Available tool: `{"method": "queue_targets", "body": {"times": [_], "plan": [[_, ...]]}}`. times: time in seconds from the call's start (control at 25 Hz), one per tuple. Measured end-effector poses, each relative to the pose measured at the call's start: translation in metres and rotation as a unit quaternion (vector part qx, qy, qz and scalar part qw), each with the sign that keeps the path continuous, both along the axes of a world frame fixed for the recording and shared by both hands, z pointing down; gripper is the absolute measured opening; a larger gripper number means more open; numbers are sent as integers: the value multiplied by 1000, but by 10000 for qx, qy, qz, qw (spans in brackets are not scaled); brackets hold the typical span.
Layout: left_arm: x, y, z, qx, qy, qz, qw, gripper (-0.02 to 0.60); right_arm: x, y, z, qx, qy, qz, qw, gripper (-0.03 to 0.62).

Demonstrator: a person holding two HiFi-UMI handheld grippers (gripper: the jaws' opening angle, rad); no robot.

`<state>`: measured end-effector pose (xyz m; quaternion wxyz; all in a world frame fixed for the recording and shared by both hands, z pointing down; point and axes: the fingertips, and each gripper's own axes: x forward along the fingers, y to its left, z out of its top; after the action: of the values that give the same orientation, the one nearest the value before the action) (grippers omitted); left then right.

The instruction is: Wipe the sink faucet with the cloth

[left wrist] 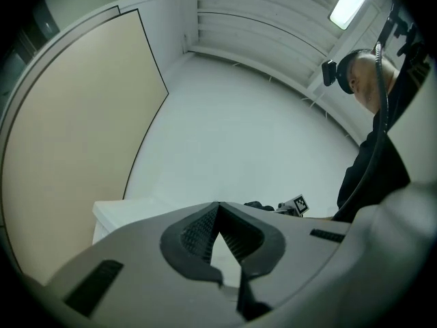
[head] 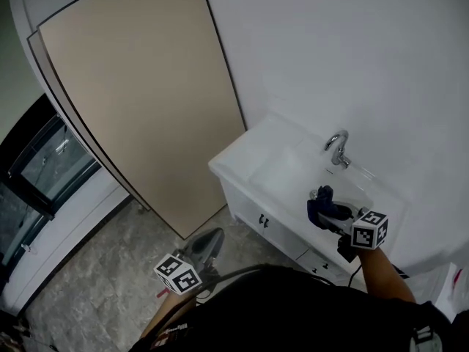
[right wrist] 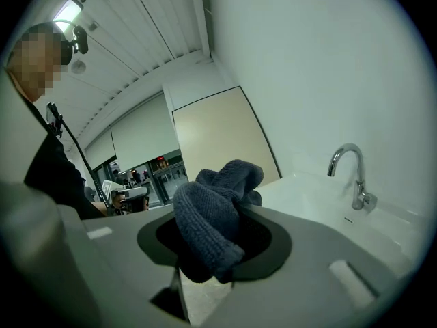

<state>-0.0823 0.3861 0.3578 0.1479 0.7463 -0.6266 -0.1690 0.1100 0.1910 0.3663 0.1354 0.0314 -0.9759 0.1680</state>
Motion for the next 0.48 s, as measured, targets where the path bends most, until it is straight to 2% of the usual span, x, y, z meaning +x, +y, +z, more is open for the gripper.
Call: {"method": "queue_targets", "body": {"times": [0.12, 0.32, 0.48], "plan": [[-6, -48, -3, -25, 10, 4, 10000, -9, -9, -43, 1, 23, -100, -41, 9999, 143], [-8, -129, -9, -85, -35, 307, 9995, -9, -13, -111, 1, -66, -209, 163, 9996, 143], [-18, -168, -8, -134, -68, 828, 9965, -9, -11, -130, 11, -228, -196, 626, 9976, 143]]}}
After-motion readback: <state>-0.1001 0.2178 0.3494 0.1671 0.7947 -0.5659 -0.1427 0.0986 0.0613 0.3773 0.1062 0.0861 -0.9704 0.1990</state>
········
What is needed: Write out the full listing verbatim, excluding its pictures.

Answer below:
Available tool: `{"method": "queue_targets", "body": {"times": [_], "plan": [[_, ...]]}}`. times: time in seconds from the call's start (control at 25 Hz), one per tuple. Measured end-effector poses, each relative to the pose measured at the call's start: translation in metres and rotation as a unit quaternion (vector part qx, qy, qz and scalar part qw), each with the sign that keeps the path continuous, both along the axes of a world frame fixed for the recording and shared by both hands, z pointing down; gripper is the absolute measured opening; a larger gripper number means more open; numbers are sent as integers: the value multiplied by 1000, but by 10000 for qx, qy, qz, qw (spans in brackets are not scaled); brackets hold the typical span.
Layout: left_arm: x, y, z, qx, qy, qz, qw, gripper (-0.02 to 0.60); right_arm: x, y, z, qx, qy, qz, qw, gripper (-0.03 to 0.62).

Demonstrator: a person holding two HiFi-UMI handheld grippers (gripper: the jaws' opening angle, rad); no robot.

`<state>`: measured end-effector pose (xyz m; quaternion wxyz; all in a world frame fixed for the recording and shared by both hands, z pointing down; point and axes: the fingertips, and each gripper's own axes: x forward along the fingers, y to its left, z out of its top; after the action: of the values that give the same orientation, the one nearest the value before the action) (grippers omitted); left then right.

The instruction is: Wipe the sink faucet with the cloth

[left wrist] 
[head] 
[right wrist] 

<state>-0.0823 0.3861 0.3578 0.1479 0.7463 -0.6266 -0.1690 0.1100 0.1910 0.3663 0.1354 0.0314 -0.9759 0.1680</state>
Motion for the next 0.48 s, as measured, targets where the path bends most, until it is straight to 2% of the usual span, x, y, z meaning +x, +y, +z, more is open for the gripper.
Call: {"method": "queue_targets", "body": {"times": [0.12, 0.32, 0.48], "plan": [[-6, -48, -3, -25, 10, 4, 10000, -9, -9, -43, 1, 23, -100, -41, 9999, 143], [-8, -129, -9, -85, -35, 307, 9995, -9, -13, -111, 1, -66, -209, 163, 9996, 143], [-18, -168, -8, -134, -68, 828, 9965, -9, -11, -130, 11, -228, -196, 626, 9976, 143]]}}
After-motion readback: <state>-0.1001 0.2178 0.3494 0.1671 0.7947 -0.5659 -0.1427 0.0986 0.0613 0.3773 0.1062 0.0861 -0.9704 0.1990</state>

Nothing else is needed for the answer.